_Input data_.
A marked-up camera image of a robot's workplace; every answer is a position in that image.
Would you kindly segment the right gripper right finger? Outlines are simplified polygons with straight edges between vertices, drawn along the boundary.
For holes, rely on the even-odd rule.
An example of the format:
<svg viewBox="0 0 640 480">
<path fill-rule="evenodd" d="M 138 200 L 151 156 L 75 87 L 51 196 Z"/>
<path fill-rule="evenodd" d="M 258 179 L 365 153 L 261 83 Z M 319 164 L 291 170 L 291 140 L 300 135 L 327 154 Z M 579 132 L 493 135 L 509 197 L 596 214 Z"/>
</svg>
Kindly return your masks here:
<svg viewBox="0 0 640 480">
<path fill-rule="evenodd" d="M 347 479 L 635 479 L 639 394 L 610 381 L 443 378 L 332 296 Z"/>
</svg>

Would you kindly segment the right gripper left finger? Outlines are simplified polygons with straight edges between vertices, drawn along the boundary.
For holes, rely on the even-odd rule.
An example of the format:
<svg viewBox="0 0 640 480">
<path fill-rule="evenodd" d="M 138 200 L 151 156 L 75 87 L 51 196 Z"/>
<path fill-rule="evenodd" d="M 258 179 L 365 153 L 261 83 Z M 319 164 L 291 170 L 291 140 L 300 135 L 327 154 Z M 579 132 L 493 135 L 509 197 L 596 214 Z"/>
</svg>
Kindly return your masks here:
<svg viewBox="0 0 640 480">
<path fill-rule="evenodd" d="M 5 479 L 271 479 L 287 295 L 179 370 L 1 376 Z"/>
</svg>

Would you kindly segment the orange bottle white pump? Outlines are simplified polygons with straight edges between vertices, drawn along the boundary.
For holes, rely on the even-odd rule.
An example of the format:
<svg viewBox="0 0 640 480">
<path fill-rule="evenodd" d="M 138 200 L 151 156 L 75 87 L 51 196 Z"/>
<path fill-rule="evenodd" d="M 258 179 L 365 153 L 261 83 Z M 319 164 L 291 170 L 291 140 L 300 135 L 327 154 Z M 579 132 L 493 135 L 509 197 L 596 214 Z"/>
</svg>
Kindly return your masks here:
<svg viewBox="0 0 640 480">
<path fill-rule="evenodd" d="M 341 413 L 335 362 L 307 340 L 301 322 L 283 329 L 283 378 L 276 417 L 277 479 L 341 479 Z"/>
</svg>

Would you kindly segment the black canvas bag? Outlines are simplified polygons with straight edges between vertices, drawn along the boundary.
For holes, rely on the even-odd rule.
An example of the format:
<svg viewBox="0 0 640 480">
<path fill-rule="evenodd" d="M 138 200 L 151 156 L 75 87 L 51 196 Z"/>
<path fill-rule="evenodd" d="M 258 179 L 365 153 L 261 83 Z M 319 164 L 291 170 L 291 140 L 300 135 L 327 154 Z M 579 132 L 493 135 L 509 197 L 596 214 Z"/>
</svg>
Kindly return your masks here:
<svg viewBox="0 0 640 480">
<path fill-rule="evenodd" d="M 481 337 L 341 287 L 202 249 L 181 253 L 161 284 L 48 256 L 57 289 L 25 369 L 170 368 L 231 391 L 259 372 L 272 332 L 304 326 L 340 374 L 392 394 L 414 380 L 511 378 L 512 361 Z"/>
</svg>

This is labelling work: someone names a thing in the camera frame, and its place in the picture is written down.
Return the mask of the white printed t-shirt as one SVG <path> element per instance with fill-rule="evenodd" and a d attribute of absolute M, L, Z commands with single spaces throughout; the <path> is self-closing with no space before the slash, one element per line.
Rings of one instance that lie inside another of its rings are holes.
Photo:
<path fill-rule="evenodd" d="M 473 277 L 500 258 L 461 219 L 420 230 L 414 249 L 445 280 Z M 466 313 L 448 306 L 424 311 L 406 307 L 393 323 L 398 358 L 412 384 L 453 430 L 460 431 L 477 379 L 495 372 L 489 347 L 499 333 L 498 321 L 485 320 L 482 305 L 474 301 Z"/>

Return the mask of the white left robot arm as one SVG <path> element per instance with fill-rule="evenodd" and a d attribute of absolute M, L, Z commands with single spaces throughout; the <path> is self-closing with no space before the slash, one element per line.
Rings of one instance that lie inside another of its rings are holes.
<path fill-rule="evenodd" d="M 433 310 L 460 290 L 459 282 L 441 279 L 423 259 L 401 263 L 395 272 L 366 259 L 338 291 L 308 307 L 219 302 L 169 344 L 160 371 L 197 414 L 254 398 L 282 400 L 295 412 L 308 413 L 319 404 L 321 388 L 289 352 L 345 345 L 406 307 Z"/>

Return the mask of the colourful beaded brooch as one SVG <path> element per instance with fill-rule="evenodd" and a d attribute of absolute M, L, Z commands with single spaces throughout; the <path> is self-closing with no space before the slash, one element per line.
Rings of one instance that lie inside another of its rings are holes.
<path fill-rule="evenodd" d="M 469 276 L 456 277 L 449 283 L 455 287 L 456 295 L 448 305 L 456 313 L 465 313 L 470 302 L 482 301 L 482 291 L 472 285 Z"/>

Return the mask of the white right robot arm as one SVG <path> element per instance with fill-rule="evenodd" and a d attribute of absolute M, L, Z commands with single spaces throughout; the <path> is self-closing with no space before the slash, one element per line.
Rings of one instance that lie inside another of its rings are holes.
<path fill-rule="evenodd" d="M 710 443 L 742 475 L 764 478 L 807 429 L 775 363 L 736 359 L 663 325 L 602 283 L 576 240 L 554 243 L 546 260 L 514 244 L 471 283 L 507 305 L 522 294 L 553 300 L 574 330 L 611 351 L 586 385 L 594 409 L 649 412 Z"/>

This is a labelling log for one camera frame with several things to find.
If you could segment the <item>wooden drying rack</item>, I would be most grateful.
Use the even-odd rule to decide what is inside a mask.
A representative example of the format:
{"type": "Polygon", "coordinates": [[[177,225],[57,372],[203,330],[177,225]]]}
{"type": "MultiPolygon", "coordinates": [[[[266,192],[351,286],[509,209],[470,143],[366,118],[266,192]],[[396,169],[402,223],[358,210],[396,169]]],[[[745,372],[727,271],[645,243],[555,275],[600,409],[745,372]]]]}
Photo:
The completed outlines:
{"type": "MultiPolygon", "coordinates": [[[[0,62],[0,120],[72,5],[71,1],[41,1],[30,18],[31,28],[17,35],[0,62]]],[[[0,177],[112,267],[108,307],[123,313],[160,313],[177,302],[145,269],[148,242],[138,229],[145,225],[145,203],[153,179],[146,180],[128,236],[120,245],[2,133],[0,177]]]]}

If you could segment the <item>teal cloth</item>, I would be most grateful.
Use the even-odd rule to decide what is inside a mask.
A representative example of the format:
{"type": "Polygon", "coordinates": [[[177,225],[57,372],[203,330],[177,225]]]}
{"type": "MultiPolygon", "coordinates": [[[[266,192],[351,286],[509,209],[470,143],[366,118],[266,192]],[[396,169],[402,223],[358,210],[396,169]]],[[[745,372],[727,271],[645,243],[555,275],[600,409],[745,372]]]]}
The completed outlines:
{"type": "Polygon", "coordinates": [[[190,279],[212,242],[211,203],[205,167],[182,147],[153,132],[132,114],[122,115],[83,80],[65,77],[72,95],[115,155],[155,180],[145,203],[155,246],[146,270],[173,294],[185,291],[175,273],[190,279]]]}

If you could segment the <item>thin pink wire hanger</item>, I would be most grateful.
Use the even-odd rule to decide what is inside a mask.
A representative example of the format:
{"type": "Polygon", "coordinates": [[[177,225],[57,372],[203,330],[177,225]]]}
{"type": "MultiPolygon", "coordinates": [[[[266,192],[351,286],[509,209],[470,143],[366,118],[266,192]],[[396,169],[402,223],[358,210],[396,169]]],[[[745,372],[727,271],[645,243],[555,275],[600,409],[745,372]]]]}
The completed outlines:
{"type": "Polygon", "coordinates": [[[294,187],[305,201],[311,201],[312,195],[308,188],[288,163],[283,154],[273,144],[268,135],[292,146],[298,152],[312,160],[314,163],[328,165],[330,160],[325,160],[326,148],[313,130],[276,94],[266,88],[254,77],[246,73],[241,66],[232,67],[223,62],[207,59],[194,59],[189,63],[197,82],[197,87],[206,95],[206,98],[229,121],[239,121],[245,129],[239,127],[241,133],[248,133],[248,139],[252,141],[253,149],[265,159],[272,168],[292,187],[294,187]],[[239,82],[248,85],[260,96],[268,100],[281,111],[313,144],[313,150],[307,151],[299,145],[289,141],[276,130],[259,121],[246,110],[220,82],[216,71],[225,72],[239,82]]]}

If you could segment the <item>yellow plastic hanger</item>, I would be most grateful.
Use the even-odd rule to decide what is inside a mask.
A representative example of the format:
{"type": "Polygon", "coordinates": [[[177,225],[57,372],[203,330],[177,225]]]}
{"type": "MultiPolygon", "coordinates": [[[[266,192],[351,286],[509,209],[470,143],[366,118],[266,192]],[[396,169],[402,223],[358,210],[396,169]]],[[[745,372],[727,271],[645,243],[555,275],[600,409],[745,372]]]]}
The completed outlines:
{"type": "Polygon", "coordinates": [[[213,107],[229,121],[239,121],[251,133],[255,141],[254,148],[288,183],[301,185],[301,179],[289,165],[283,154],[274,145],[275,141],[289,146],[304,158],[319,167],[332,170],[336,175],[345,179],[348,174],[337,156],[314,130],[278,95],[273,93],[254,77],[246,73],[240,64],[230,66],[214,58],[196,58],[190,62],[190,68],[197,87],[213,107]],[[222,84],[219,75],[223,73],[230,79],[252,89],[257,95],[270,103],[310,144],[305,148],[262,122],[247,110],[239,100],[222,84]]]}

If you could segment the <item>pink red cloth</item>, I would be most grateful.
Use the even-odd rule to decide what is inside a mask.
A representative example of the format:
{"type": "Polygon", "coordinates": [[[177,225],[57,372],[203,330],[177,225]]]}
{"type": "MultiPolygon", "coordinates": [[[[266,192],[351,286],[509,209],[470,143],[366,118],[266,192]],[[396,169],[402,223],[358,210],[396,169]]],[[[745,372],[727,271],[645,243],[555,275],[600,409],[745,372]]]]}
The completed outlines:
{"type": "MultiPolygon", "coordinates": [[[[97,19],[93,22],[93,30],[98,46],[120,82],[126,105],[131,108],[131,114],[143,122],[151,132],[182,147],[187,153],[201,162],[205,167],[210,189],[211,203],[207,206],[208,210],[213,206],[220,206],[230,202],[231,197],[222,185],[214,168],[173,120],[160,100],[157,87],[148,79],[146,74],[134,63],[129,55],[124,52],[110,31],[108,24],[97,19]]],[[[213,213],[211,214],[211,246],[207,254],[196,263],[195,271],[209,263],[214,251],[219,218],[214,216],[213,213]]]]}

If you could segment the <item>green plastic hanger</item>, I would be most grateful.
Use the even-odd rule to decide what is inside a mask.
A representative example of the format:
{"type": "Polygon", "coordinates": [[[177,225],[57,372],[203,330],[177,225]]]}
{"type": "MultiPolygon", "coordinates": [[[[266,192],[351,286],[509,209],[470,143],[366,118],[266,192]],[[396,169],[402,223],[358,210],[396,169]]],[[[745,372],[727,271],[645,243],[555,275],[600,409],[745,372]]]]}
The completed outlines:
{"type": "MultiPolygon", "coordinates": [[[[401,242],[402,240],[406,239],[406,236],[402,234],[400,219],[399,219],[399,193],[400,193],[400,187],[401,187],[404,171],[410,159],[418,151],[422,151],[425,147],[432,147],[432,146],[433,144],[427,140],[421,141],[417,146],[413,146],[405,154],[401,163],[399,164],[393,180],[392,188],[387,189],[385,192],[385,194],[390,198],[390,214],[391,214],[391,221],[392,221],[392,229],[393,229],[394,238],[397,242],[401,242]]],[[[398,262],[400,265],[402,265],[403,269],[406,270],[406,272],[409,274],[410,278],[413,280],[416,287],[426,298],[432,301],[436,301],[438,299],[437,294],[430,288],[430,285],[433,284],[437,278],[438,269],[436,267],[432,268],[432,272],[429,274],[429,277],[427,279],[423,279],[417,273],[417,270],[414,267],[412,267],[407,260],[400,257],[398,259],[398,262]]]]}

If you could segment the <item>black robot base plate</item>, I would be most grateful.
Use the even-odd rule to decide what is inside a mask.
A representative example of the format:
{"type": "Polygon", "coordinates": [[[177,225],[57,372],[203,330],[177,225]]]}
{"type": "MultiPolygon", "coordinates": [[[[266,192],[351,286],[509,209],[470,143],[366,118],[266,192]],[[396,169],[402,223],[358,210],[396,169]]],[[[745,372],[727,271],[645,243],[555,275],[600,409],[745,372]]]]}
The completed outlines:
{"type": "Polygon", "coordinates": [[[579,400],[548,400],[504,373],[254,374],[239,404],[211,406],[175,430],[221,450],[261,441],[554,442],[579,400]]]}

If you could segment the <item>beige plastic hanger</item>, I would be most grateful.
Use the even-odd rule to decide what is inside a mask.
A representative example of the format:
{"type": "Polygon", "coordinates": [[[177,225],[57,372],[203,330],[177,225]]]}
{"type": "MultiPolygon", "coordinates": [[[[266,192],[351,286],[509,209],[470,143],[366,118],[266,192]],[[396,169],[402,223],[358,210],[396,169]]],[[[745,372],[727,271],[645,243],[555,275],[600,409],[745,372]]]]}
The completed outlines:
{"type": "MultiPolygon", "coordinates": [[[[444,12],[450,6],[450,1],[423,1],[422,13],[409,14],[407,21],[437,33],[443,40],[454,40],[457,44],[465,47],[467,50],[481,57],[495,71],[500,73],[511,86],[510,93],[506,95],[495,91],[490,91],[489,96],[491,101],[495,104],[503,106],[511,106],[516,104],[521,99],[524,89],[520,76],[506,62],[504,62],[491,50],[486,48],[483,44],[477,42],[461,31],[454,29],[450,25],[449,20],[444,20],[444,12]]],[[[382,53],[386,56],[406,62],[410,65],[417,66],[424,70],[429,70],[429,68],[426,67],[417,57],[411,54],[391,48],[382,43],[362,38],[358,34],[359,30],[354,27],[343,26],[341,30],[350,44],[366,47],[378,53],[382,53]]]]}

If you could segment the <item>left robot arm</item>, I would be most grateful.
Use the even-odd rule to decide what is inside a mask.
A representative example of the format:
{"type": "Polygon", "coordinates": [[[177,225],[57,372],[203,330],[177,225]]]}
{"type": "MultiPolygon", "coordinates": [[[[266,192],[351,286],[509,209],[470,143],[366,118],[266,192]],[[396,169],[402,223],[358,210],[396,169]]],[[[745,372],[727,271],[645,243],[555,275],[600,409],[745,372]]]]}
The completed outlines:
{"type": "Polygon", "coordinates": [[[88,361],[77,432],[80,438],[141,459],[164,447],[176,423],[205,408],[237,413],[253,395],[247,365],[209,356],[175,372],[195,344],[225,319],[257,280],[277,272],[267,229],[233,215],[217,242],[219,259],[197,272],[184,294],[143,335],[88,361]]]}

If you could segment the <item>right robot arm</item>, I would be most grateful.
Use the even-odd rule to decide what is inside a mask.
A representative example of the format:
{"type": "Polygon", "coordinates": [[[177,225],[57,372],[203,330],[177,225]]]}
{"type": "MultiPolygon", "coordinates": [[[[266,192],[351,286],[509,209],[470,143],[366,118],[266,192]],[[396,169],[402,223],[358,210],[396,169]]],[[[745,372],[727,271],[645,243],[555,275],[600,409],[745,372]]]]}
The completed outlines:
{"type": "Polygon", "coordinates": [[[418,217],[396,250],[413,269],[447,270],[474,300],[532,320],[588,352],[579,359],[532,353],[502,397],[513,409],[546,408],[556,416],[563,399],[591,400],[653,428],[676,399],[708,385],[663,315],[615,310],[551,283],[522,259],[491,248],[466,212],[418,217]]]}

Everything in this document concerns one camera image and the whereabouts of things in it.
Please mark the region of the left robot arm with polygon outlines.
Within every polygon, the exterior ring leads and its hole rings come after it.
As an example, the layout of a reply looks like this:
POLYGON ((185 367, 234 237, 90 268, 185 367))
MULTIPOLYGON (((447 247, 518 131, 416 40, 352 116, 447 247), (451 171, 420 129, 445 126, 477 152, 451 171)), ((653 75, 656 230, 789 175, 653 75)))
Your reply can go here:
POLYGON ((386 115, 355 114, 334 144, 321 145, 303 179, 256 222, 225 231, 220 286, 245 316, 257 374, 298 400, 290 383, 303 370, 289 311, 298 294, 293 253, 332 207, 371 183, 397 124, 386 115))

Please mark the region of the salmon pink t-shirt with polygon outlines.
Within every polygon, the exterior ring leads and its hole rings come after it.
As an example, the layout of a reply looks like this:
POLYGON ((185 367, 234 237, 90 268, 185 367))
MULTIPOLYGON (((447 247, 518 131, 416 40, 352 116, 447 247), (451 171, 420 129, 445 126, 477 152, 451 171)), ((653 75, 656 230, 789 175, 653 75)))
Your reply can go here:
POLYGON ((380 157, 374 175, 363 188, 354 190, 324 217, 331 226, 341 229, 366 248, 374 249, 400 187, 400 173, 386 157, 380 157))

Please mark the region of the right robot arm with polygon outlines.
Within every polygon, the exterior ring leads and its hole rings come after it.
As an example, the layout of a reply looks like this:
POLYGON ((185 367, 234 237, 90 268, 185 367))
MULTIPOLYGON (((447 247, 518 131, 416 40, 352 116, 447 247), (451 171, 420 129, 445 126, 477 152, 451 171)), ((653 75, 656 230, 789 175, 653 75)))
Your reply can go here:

_Problem statement_. Tell how many lines in the material contain the word "image". Only the number is wanted.

_Expected answer_. 2